Sampai saat ini, telah 4 Kapolres di Lingga datang dan pergi, namun kasus penambangan illegal berkedok pembanganan vila yang sarat dengan korupsi itu tidak terlihat tindak lanjut. Bahkan kejelasan perkara dugaan rekayasa “pencurian” bijih besi di Pulau Temiang semakin kabur.
Sejak era kapolres AKBP Drs Isnanta Tri Nugraha, AKBP Misbahul Munawar, AKBP Muhammad Khozim dan yang saat ini menjabat AKBP Puji Santosa. Penanganan perkara kasus tersebut semakin belum jelas titik terangnya. Sementara itu, Kasatrekrim Polres Lingga, AKP Abu Zanar yang kini menjabat di Polres Lingga, ketika di konfirmasi, Sabtu (13/07) mengatakan.”Nanti-lah saya cek lagi, terkait penangan masalah tersebut.” Jawabnya.
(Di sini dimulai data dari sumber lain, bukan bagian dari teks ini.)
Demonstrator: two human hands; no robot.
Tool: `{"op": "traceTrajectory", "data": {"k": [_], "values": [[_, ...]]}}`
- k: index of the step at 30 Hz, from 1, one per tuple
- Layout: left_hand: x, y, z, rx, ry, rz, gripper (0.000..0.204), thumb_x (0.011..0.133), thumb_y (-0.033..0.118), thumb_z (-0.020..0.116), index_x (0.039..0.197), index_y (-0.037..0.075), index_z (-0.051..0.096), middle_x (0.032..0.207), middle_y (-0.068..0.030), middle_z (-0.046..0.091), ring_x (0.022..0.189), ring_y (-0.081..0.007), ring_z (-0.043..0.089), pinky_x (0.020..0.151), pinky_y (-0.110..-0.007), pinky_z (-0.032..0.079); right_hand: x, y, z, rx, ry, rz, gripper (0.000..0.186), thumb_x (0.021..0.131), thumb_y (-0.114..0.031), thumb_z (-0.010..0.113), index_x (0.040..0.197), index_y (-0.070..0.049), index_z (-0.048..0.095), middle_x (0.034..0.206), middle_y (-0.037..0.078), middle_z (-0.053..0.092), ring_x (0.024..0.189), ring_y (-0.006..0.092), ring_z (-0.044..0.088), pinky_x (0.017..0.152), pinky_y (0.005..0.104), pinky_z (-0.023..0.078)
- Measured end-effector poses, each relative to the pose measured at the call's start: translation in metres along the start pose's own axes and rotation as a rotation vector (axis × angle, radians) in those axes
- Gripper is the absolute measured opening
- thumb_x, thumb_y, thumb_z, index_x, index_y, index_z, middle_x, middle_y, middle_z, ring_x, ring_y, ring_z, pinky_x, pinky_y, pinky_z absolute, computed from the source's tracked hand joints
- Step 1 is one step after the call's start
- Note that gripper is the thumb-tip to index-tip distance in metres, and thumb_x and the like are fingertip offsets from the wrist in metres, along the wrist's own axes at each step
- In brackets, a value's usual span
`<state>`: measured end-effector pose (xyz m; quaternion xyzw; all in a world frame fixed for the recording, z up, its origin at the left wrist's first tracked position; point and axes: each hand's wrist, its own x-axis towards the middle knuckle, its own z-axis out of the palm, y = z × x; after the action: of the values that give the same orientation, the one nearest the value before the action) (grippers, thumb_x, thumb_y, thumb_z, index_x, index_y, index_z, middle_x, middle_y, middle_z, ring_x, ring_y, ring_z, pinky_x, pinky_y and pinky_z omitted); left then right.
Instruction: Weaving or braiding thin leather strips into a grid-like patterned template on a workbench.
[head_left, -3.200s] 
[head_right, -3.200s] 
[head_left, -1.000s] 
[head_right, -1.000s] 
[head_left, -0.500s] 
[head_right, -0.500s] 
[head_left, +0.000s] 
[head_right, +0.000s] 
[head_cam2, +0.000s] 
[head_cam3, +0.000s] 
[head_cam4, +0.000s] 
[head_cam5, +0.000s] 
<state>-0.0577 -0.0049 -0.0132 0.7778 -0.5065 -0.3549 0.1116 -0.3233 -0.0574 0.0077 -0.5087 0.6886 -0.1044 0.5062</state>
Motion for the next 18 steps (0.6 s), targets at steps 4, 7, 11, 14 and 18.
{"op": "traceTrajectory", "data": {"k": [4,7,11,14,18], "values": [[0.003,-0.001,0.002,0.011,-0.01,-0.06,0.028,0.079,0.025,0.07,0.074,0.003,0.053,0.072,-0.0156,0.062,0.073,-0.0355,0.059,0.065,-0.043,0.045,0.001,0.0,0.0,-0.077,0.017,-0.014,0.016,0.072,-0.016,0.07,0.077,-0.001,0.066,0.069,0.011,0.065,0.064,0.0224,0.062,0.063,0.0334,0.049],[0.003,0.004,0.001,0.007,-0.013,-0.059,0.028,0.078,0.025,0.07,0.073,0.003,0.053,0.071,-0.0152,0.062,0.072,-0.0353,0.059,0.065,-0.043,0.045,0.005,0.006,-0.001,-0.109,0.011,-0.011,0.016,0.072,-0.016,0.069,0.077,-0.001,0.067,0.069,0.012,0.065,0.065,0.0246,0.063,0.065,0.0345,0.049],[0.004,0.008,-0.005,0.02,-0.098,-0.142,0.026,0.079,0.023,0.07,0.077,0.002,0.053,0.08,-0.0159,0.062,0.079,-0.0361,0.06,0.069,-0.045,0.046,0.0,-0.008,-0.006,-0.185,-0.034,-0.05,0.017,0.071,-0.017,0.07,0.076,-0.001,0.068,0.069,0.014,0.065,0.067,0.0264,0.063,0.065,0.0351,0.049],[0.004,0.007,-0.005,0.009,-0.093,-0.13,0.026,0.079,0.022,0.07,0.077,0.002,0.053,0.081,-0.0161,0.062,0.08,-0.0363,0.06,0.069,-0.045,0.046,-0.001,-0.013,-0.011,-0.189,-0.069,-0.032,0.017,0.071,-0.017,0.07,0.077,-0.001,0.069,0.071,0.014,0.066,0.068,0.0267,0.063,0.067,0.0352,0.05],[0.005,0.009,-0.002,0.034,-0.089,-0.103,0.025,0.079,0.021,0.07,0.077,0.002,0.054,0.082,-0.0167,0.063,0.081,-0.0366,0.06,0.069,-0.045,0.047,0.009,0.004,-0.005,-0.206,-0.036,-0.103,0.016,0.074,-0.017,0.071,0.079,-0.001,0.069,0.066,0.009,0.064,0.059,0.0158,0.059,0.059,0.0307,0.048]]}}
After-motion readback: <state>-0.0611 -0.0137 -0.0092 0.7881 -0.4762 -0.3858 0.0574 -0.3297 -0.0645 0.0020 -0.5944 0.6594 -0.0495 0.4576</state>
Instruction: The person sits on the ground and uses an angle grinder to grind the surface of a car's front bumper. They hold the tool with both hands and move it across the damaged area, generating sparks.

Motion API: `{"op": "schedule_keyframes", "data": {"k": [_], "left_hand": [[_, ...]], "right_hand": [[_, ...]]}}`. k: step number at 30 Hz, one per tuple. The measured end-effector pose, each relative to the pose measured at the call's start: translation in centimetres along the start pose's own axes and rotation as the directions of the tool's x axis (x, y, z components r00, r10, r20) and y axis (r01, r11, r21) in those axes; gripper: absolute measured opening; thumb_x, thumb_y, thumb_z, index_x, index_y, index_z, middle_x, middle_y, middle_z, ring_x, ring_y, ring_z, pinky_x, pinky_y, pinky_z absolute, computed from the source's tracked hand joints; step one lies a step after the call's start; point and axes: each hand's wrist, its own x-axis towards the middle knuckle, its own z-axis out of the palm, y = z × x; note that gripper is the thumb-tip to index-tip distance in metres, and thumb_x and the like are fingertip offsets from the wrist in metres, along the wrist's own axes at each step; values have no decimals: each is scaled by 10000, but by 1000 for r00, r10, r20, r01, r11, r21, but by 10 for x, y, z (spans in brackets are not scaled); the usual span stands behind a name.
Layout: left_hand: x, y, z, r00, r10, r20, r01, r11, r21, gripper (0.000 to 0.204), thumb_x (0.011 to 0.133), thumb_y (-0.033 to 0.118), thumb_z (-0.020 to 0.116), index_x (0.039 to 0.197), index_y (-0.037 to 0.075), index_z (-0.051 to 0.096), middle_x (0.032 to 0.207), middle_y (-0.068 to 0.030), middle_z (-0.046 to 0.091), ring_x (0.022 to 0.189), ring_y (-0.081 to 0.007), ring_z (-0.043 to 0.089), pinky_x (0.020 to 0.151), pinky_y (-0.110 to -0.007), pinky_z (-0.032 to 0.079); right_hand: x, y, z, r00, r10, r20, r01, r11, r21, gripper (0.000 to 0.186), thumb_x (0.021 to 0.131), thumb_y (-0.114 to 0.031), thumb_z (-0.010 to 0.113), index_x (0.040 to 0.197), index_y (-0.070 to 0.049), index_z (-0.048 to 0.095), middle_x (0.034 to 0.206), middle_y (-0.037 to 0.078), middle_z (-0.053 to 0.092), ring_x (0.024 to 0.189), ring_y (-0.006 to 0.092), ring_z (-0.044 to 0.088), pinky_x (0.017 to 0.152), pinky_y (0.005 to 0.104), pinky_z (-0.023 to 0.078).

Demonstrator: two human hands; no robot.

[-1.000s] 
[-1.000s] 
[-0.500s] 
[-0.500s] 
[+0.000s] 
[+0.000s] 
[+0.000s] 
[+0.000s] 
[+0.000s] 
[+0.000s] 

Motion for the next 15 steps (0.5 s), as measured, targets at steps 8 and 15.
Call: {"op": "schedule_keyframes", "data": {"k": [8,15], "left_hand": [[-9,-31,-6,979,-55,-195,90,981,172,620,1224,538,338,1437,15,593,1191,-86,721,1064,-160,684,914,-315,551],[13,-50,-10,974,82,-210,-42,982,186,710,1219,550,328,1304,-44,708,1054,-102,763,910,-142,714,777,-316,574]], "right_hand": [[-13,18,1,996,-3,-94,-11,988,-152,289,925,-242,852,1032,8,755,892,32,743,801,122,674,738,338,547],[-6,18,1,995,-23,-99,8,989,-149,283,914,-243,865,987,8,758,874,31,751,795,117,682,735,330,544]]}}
Komitmen Kaporles Lingga, AKBP Puji Santosa yang akan memprioritaskan menumpas korupsi di Lingga ketika baru dilantik sangat ditunggu. Terutama dalam kasus dugaan Korupsi Kolusi Nepotisme (KKN) dalam kasus pulau Temian yang diduga merugikan keuangan Negara hingga Rp 1 Triliun itu.”Akan menjadi prestasi besar dan kebanggan Polri jika kasus panambangan illegal berkedok pembangunan vila ini berhasil di ungkap Polres Lingga.”sebutnya. (irfan/amin)
Kasus ini perlu selidiki oleh Komisi Pemberantasan Korupsi karena jumlah kerugian negara yang besar. Untuk itu pemerintahan Jokowidodo dapat bekerjasama dengan KPK dalam perkara ini.